**Your objective:** Begin with the first line below and retype each line exactly through the line containing "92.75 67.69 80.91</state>". Any pictures are to be left out.

*** Given information Section Begins ***

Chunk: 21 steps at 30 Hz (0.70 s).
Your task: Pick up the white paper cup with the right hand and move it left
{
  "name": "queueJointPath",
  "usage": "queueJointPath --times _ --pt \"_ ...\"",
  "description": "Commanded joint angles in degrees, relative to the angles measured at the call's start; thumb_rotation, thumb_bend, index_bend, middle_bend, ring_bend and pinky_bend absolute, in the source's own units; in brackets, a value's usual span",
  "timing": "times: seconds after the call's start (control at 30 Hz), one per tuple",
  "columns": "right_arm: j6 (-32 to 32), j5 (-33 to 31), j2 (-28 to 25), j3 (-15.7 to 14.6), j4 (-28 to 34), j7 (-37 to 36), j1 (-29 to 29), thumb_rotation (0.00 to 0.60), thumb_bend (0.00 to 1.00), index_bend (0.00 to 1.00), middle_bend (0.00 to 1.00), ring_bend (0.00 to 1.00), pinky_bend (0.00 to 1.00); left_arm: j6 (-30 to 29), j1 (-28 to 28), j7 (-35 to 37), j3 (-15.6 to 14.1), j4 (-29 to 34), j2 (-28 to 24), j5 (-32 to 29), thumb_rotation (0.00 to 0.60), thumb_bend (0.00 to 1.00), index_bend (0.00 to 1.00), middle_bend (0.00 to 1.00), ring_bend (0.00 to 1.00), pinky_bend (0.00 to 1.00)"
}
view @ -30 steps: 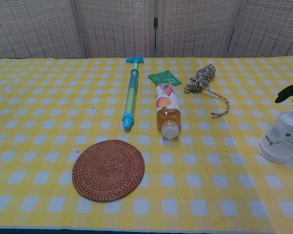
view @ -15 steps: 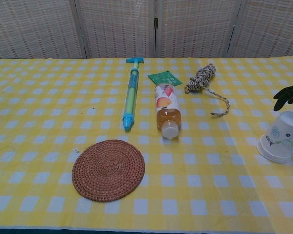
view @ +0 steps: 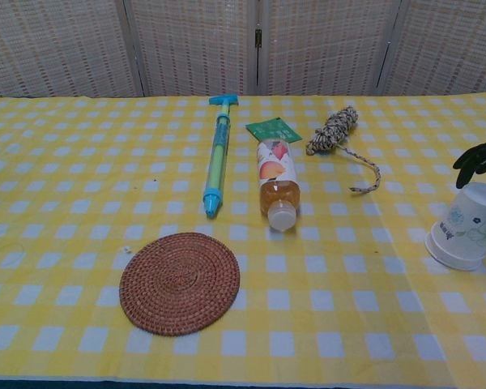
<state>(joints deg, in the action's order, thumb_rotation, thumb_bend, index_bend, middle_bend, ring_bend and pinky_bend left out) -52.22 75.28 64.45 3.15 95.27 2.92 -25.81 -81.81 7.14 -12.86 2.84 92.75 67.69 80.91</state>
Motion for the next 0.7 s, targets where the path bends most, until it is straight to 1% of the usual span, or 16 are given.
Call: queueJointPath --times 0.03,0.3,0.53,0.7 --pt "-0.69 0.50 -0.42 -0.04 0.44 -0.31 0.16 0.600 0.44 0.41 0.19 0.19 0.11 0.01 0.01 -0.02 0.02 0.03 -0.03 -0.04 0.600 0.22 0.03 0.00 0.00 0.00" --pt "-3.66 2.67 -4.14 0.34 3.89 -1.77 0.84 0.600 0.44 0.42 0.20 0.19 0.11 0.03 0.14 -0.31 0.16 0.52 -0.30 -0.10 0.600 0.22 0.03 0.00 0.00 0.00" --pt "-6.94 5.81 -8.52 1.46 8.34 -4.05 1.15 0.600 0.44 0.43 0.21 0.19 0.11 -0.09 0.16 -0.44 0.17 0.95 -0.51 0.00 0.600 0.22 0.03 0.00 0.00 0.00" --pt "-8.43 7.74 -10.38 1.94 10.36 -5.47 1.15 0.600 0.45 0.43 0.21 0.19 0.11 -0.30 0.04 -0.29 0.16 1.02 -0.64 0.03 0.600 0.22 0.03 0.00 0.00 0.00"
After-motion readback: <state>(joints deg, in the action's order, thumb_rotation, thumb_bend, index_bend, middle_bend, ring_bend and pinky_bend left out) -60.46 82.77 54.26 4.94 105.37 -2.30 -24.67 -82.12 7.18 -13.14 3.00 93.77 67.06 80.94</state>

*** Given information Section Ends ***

**Written reply:**
Chunk: 21 steps at 30 Hz (0.70 s).
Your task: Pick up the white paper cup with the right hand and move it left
{
  "name": "queueJointPath",
  "usage": "queueJointPath --times _ --pt \"_ ...\"",
  "description": "Commanded joint angles in degrees, relative to the angles measured at the call's start; thumb_rotation, thumb_bend, index_bend, middle_bend, ring_bend and pinky_bend absolute, in the source's own units; in brackets, a value's usual span",
  "timing": "times: seconds after the call's start (control at 30 Hz), one per tuple",
  "columns": "right_arm: j6 (-32 to 32), j5 (-33 to 31), j2 (-28 to 25), j3 (-15.7 to 14.6), j4 (-28 to 34), j7 (-37 to 36), j1 (-29 to 29), thumb_rotation (0.00 to 0.60), thumb_bend (0.00 to 1.00), index_bend (0.00 to 1.00), middle_bend (0.00 to 1.00), ring_bend (0.00 to 1.00), pinky_bend (0.00 to 1.00); left_arm: j6 (-30 to 29), j1 (-28 to 28), j7 (-35 to 37), j3 (-15.6 to 14.1), j4 (-29 to 34), j2 (-28 to 24), j5 (-32 to 29), thumb_rotation (0.00 to 0.60), thumb_bend (0.00 to 1.00), index_bend (0.00 to 1.00), middle_bend (0.00 to 1.00), ring_bend (0.00 to 1.00), pinky_bend (0.00 to 1.00)"
}
view @ -30 steps: 
view @ -15 steps: 
view @ +0 steps: 
<state>(joints deg, in the action's order, thumb_rotation, thumb_bend, index_bend, middle_bend, ring_bend and pinky_bend left out) -52.22 75.28 64.45 3.15 95.27 2.92 -25.81 -81.81 7.14 -12.86 2.84 92.75 67.69 80.91</state>

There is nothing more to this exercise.